The large and complex Salon frame surrounding this work by Heade is probably original to the painting (7 ¼ inches wide and approximately 4 ½ inches deep). It is completely consistent with the way the artist chose to present his work. In fact, Heade seemed to have cared a great deal about the framing of his paintings, and as Stebbins points out: "Even when he was experiencing hard times in the early eighties, he was adamant in instructing Eben Loomis, a friend selling a picture for him in Washington, to have it framed by his regular framer, James S. Earle of Philadelphia. Heade urged Loomis not to show the painting 'out of the frame, on any account.' He regarded the frame as part of the painting because "[frames] provide luxuriant windows through which the viewer sees the picture; their pale gold-leafed surfaces are highly reflective, echoing the effects of light. . .while their graduated mass focuses attention on [the] compositions and accentuates their illusion of depth" (p. 84).
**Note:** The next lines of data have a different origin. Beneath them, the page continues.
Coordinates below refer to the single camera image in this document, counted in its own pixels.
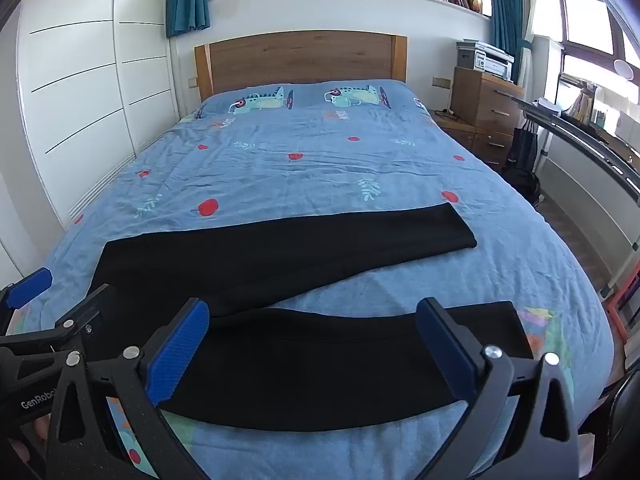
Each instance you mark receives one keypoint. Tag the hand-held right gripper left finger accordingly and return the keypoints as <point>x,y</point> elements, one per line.
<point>175,350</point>

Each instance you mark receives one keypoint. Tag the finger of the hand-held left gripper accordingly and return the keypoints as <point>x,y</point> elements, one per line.
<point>97,317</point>
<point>30,287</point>

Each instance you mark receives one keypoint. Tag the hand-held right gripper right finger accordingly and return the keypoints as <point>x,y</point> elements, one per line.
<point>445,355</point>

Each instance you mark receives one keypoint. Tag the black pants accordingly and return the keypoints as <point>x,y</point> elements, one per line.
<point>300,360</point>

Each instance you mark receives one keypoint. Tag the person's left hand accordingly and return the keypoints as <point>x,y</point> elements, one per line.
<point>37,429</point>

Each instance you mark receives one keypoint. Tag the black chair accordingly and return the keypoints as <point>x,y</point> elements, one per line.
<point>617,430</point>

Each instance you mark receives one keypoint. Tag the blue printed duvet cover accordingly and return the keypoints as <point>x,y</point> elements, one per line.
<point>300,185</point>

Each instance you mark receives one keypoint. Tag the white wardrobe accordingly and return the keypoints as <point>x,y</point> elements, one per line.
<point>75,85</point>

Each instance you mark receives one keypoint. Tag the black bag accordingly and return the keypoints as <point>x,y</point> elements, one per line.
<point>522,160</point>

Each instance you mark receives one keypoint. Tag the wooden nightstand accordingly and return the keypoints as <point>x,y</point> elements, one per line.
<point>457,127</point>

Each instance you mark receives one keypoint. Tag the wooden dresser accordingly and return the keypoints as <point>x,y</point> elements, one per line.
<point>487,105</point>

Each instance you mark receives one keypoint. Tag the dark desk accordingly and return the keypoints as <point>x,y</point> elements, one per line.
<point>590,145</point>

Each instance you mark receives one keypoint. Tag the blue dinosaur print pillow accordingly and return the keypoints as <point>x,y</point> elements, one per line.
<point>260,100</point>
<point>360,95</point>

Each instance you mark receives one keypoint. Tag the white printer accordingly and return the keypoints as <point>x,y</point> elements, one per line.
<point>487,59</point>

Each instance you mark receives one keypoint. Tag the wooden headboard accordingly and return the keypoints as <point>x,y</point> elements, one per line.
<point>300,60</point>

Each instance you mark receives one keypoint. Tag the round white lamp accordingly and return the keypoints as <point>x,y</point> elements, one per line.
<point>625,67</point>

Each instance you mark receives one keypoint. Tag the window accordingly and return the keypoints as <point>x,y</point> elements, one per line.
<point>585,25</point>

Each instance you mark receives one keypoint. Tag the red metal frame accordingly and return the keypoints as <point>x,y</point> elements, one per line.
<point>625,305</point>

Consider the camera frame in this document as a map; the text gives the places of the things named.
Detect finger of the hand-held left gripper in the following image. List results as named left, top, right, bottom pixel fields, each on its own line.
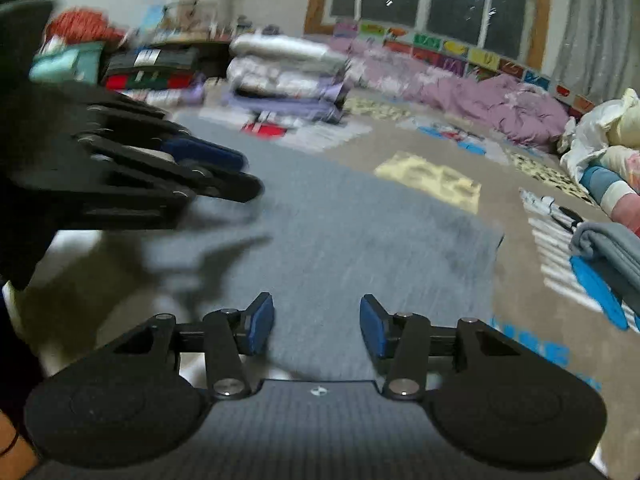
left=75, top=134, right=265, bottom=205
left=87, top=105, right=249, bottom=173

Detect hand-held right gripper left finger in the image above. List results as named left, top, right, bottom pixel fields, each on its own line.
left=107, top=292, right=275, bottom=401

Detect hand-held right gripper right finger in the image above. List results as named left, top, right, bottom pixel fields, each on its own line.
left=361, top=294, right=531, bottom=401

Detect grey knit pants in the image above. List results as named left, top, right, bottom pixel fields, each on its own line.
left=100, top=109, right=506, bottom=386

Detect person's left forearm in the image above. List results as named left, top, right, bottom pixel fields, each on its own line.
left=0, top=409, right=40, bottom=480

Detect purple folded garment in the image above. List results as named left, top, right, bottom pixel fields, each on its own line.
left=221, top=84, right=352, bottom=125

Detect red green folded garment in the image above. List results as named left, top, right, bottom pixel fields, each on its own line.
left=104, top=72, right=197, bottom=93

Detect white quilted folded garment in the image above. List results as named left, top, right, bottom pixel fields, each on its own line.
left=226, top=57, right=352, bottom=98

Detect teal starred folded garment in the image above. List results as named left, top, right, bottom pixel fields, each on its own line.
left=29, top=42, right=105, bottom=85

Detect black striped folded sweater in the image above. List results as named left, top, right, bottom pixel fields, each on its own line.
left=102, top=46, right=202, bottom=77

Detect desk clutter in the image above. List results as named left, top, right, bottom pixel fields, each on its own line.
left=139, top=0, right=282, bottom=45

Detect red patterned cloth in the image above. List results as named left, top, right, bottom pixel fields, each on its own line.
left=46, top=6, right=123, bottom=46

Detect printed cartoon blanket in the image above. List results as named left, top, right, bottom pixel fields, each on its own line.
left=0, top=80, right=640, bottom=480

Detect purple floral quilt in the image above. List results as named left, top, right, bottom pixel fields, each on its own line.
left=320, top=35, right=574, bottom=150

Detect grey folded garment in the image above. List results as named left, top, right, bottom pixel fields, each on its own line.
left=569, top=221, right=640, bottom=303

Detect blue white red quilt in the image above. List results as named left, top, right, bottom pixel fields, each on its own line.
left=579, top=164, right=640, bottom=238

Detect colourful picture headboard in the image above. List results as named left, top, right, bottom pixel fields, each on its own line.
left=331, top=18, right=597, bottom=112

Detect white crumpled quilt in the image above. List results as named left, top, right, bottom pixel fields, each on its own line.
left=557, top=99, right=640, bottom=183

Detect cream yellow quilt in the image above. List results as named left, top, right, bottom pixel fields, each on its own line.
left=606, top=88, right=640, bottom=150

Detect grey curtain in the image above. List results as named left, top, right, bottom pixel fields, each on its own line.
left=541, top=0, right=640, bottom=113

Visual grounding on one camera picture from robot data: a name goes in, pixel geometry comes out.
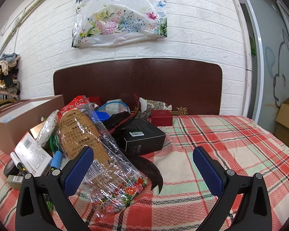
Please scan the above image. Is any sliding glass door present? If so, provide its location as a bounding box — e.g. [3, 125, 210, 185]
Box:
[236, 0, 289, 135]

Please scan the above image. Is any white box with barcode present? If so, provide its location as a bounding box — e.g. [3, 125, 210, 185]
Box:
[14, 132, 53, 177]

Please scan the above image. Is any red plaid blanket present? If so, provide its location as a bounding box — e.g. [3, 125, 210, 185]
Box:
[0, 114, 289, 231]

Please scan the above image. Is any cardboard carton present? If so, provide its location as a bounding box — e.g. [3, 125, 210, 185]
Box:
[274, 93, 289, 154]

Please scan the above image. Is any black box with green label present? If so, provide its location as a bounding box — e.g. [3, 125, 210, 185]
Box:
[116, 120, 166, 156]

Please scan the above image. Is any dark brown wooden headboard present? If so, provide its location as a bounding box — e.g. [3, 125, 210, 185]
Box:
[53, 58, 223, 116]

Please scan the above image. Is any dark brown feather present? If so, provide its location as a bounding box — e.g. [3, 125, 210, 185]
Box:
[130, 155, 164, 195]

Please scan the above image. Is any bag of white beads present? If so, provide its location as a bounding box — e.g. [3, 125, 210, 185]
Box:
[36, 109, 61, 148]

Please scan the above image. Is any floral plastic bag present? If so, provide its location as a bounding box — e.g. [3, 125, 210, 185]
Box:
[72, 0, 168, 49]

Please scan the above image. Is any blue marker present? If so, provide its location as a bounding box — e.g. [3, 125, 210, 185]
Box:
[51, 150, 63, 171]

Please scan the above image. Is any shiny copper box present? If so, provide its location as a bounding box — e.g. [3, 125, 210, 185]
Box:
[29, 121, 49, 140]

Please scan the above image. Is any blue rimmed plastic container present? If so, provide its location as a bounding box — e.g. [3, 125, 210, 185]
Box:
[96, 101, 130, 122]

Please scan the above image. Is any white marker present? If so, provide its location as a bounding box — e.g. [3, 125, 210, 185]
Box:
[10, 151, 27, 177]

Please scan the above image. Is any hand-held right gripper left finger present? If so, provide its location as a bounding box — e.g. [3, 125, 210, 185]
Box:
[15, 146, 94, 231]

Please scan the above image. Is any round cookie red packet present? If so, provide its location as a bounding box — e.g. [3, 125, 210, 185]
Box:
[57, 102, 148, 213]

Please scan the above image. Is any black cloth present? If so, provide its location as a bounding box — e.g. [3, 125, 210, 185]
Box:
[104, 113, 135, 131]

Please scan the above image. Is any green cord spool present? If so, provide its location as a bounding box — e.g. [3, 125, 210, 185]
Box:
[47, 135, 61, 154]

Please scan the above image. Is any black tape roll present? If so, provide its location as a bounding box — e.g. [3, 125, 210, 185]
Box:
[4, 160, 21, 176]

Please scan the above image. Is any small dark red box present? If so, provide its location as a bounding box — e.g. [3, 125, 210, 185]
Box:
[150, 110, 173, 127]

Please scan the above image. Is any red printed packet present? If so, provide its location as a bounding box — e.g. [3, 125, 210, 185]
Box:
[58, 96, 89, 118]

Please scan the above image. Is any small olive box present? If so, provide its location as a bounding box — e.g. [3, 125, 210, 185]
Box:
[7, 174, 23, 189]

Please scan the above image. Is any pile of hanging clothes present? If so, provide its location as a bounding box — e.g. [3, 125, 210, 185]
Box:
[0, 52, 21, 109]

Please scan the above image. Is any grey patterned strap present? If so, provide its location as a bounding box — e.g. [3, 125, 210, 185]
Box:
[134, 109, 153, 120]

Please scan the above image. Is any clear bag of dried herbs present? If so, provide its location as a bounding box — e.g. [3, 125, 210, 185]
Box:
[138, 97, 172, 116]

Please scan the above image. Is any brown cardboard box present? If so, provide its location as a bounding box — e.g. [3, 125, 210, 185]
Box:
[0, 94, 65, 154]

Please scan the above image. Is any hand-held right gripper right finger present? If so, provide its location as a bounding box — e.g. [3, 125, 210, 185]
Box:
[193, 146, 272, 231]

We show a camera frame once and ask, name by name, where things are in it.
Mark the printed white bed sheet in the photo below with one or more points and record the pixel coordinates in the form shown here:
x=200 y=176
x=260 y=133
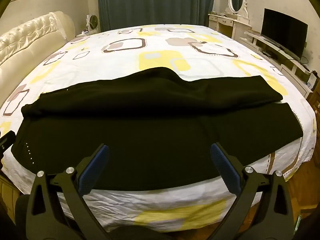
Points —
x=150 y=42

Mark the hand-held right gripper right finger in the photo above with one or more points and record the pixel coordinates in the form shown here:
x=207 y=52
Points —
x=225 y=165

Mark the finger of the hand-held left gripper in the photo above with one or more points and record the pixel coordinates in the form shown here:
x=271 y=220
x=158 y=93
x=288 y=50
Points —
x=7 y=140

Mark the cream tufted headboard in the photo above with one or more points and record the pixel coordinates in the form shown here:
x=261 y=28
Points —
x=30 y=35

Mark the white vanity table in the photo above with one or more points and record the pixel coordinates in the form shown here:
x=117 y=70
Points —
x=226 y=21

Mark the small white fan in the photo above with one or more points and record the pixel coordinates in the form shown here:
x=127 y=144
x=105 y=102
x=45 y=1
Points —
x=93 y=21

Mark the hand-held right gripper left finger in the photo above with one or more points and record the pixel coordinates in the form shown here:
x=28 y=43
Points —
x=95 y=165

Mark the white television stand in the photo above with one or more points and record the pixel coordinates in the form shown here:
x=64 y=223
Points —
x=297 y=67

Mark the small white blue box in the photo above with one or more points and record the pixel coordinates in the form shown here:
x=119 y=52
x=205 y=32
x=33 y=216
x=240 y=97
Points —
x=313 y=80

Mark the black pants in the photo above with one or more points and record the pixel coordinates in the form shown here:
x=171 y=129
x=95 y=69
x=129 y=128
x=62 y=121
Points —
x=150 y=130

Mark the dark teal curtain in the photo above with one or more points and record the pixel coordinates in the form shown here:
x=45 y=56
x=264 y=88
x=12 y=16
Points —
x=150 y=2

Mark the black flat television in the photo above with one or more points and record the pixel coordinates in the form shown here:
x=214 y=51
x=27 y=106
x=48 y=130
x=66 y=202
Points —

Estimate: $300,000 - $500,000.

Heade, Martin Johnson: . American painter, 1819-1904

Condition Report*:

Paint surface fully intact. UV examination reveals very minor restorations which are corroborated by the written report of professional conservator, David Miller, of the Indianapolis Museum of Art, which is affixed to the protective cardboard backing on the painting. There is a ¼-inch square retouch on the first "e" in the signature. Minor restoration in the upper right sky consisting of a cross shape (a one-inch horizontal line and two-inch vertical line), and in the upper center a two-inch horizontal line of restoration. The painting has had two conservation treatments. The first was by Bernard Rabin, conservator, Newark, NJ (stamp verso). The second was by David Miller of the Indianapolis Museum of Art, conservator.

 

The frame and the stretcher are original. The painting has been relined.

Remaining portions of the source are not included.